**ASSIGNMENT**
Could you filter the material and copy every line where the word "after" occurs?

== Segment start ==

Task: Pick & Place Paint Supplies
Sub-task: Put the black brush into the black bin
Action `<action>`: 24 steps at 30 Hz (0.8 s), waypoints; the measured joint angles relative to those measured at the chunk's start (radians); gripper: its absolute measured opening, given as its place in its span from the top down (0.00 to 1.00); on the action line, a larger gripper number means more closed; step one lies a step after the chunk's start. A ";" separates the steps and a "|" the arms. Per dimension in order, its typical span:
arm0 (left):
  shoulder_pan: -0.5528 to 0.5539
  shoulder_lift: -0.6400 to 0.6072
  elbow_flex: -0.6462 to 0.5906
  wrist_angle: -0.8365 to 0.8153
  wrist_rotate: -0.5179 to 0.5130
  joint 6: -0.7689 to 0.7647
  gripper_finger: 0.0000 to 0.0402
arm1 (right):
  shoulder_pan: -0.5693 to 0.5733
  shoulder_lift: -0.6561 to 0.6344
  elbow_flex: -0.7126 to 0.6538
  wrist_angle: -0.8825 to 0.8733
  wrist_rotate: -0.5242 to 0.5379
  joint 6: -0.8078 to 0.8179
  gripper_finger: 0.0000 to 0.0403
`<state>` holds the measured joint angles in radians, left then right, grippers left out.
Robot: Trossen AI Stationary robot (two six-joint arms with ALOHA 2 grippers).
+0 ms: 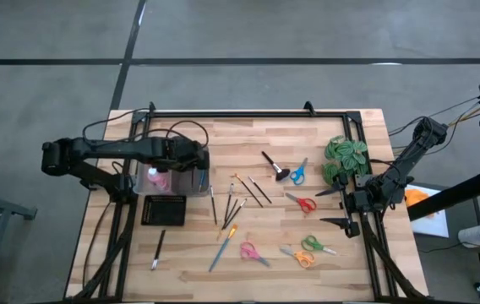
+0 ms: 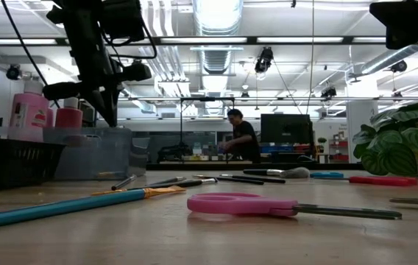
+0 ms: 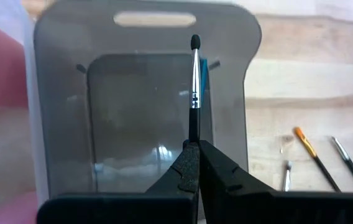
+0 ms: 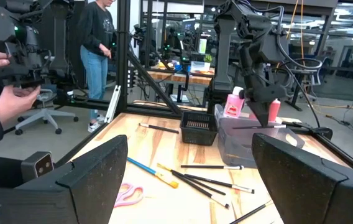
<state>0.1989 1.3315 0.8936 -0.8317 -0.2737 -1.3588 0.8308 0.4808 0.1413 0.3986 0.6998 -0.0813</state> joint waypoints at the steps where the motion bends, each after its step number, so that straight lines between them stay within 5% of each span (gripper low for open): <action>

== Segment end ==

**TASK RESULT**
Action `<action>`: 24 steps at 30 Hz (0.8 s), waypoints; the measured joint angles relative to those measured at the chunk's start (radians); gripper: its absolute measured opening, given as its place in its span from the top down (0.00 to 1.00); on the action line, a larger gripper number means more closed; step one lies a step after the chunk's start. A ";" separates the steps and a "|" the arms. Per dimension in order, its typical span:
<state>0.1989 1.3315 0.8936 -0.8317 -0.2737 -1.3588 0.8308 0.4808 0.1413 0.3986 0.6998 -0.0813</state> joint waypoints at the steps where the motion bends, each after its step number, so that straight lines between them stay within 5% of each span (gripper low for open): <action>

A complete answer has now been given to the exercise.